Tony grinned. "Exactly."

Steve gritted his teeth and kept pulling.

He wanted out, dammit. More to the point, he wanted not to have been stuck here in the first place, not when time was so short. He'd come to Berlin to check out an abandoned SHIELD safehouse where, according to Natasha's intel, security cameras at some nearby shops had caught blurry glimpses of a man who might've been Bucky. He'd arrived too late -- the safehouse had been abandoned again, the money stash under the floorboards gone. According to the neighbors, Steve had missed maybe-Bucky by only a few hours.

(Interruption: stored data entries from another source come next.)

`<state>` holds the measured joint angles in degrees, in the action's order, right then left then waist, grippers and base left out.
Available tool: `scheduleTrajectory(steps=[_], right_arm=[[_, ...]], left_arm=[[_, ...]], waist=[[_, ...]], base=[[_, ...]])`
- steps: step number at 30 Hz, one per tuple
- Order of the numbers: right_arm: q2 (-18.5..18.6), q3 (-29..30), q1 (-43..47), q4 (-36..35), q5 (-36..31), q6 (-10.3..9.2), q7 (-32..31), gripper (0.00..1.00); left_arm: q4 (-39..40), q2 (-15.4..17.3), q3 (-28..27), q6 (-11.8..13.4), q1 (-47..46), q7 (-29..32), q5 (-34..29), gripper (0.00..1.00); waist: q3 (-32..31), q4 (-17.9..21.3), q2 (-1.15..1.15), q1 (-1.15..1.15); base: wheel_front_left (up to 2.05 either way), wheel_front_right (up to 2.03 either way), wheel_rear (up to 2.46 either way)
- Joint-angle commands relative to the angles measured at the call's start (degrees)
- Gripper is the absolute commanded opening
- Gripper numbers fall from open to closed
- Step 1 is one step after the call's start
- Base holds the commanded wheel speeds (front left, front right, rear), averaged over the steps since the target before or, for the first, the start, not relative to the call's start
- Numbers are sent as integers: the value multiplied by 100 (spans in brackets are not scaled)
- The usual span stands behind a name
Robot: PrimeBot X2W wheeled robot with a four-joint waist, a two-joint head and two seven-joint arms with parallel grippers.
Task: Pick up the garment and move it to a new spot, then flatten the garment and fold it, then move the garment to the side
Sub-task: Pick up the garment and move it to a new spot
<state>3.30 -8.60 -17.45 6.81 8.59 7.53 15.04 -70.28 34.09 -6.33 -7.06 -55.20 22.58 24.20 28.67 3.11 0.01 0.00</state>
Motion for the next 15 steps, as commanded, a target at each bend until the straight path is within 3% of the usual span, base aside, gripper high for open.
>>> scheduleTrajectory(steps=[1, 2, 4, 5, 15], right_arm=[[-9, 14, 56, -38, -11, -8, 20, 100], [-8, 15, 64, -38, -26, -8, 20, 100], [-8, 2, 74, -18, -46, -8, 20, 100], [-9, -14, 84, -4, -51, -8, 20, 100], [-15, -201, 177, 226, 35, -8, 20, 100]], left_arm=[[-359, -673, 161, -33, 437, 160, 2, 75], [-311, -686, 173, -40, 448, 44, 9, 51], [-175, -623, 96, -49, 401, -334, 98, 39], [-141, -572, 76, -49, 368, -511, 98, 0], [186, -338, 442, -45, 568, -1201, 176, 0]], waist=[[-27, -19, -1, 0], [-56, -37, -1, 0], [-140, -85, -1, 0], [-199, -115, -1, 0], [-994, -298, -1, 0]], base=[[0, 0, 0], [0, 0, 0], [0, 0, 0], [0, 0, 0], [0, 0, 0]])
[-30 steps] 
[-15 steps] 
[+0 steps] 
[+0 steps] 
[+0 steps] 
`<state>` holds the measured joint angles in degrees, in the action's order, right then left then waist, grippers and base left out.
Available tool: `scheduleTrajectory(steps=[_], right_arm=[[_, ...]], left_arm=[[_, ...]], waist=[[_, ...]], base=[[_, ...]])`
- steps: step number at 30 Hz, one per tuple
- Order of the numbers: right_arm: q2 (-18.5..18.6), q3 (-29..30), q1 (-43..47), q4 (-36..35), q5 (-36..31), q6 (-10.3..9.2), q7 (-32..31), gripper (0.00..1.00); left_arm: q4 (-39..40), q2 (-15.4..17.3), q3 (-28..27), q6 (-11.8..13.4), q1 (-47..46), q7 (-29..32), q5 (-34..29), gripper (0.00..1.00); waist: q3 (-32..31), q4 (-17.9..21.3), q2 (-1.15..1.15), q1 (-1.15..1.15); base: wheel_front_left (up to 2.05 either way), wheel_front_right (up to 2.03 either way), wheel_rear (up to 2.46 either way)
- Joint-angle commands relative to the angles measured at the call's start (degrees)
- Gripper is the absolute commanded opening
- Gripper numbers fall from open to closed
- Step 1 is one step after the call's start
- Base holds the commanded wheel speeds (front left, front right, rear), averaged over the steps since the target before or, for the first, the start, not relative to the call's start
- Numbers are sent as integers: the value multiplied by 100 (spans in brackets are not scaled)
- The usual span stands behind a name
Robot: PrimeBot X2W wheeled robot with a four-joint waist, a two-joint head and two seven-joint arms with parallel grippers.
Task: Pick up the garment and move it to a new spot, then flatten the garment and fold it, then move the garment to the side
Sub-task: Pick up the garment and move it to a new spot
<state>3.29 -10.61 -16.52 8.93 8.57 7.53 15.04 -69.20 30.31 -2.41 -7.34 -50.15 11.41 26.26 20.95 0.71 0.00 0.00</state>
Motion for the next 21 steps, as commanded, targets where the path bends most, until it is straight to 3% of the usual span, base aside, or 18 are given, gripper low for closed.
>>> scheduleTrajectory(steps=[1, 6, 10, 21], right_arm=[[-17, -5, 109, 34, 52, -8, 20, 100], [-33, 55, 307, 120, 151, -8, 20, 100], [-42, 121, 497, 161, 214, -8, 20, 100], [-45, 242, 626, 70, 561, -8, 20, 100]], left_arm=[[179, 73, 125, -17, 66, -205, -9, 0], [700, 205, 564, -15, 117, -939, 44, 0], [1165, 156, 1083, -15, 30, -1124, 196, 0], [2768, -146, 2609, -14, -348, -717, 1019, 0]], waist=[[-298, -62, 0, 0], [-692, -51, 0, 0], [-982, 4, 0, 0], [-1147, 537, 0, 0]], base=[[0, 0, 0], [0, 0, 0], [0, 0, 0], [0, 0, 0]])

Steve was checking out security footage from local train and bus stations, trying to decide what he wanted to do next, when Maria Hill showed up in his hotel room to announce that the Avengers Initiative needed him again.

Steve hadn't even known there still _was_ an Avengers Initiative now that SHIELD was gone. As far as he knew, Thor was back in Asgard, Bruce, Clint and Natasha were off doing their own thing, and Tony was giving press conferences about how he was putting aside the Iron Man suit to "focus on his personal life." This led to a certain amount of awkwardness during the flight to Latveria, when Steve tried to make small talk by asking Tony how Pepper was and Tony went into a sulk for the next half hour. Apparently, the personal life focus hadn't had the desired result. 

If the Avengers Initiative did still exist, Steve wasn't sure he wanted to be a part of it, not while Bucky was still out there on the run. But if some crazed dictator of a country that hadn't even existed when Steve was born had put a weaponized satellite into orbit and was using it to cause an international incident, Steve couldn't very well just sit there and ignore it.

So he'd suited up and joined Tony, Natasha and Clint on a raid into Latveria, and he had to admit that for a while there, it felt really good. To fight as part of a unit again, accomplishing something positive, knowing that he could trust the people at his back -- it was a little bit like the Battle of New York all over again, and a little bit like fighting with the Howling Commandos had been. Even the Latverian scenery, with its rugged snow-capped mountains and dense forests, reminded Steve of the places he'd fought in during the war. If he stopped to think about it, it was just a little bit disturbing that all the best memories of his life seemed to involve combat, so he didn't stop to think about it.

The Avengers had taken out the computers in von Doom's command center easily enough, and were on their way to their extraction point when an entire battalion of honest-to-God _robots_ showed up to intercept them. In the skirmish that followed, Steve and Tony got separated from the rest of the team. Then one of the robots dropped a device that spewed out some sort of cloudy green gas, and the next thing Steve knew, he was waking up chained in a dungeon. Naked. And every minute he stayed here, Bucky was getting farther away. At this rate, he could be halfway to China while Steve hung around listening to Tony Stark speculate about Victor von Doom's sexual proclivities.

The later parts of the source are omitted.